- Activity
Would you please copy each line of the listing that mentions "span"?

=== Begin Enclosure ===

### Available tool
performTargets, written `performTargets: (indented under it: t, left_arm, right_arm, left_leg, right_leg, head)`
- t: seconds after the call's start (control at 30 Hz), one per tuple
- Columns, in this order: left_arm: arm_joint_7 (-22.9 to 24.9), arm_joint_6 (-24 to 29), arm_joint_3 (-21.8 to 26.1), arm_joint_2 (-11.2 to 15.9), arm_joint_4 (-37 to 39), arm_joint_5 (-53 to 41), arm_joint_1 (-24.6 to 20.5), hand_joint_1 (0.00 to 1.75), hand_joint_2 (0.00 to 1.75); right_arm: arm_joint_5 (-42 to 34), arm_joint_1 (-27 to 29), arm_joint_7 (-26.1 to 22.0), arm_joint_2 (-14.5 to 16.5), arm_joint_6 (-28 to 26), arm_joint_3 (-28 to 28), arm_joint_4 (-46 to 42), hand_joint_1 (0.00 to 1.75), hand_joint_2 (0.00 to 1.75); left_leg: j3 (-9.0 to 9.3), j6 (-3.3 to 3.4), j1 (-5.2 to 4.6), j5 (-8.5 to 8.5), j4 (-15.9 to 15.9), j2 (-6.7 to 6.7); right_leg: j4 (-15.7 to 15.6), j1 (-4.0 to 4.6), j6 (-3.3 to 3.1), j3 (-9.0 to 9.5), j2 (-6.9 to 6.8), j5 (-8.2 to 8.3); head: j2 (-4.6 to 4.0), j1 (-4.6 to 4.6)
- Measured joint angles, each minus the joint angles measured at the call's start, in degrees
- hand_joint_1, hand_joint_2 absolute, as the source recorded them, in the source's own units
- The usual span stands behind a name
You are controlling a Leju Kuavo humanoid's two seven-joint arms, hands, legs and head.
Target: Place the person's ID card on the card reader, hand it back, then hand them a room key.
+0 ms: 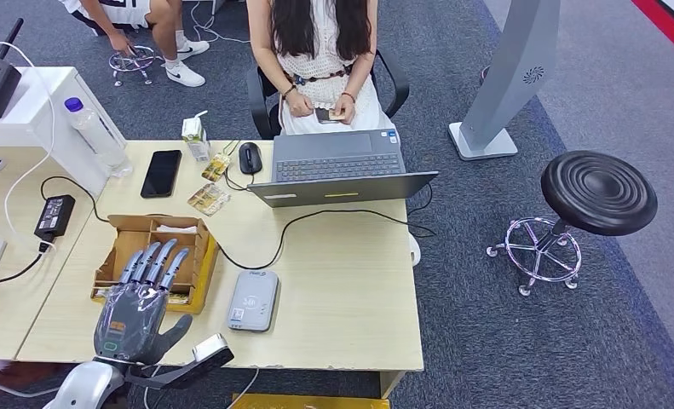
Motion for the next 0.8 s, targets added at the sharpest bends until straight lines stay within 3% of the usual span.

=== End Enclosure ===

- Expected output
- The usual span stands behind a name
Motion for the next 0.8 s, targets added at the sharpest bends until straight lines stay within 3% of the usual span.

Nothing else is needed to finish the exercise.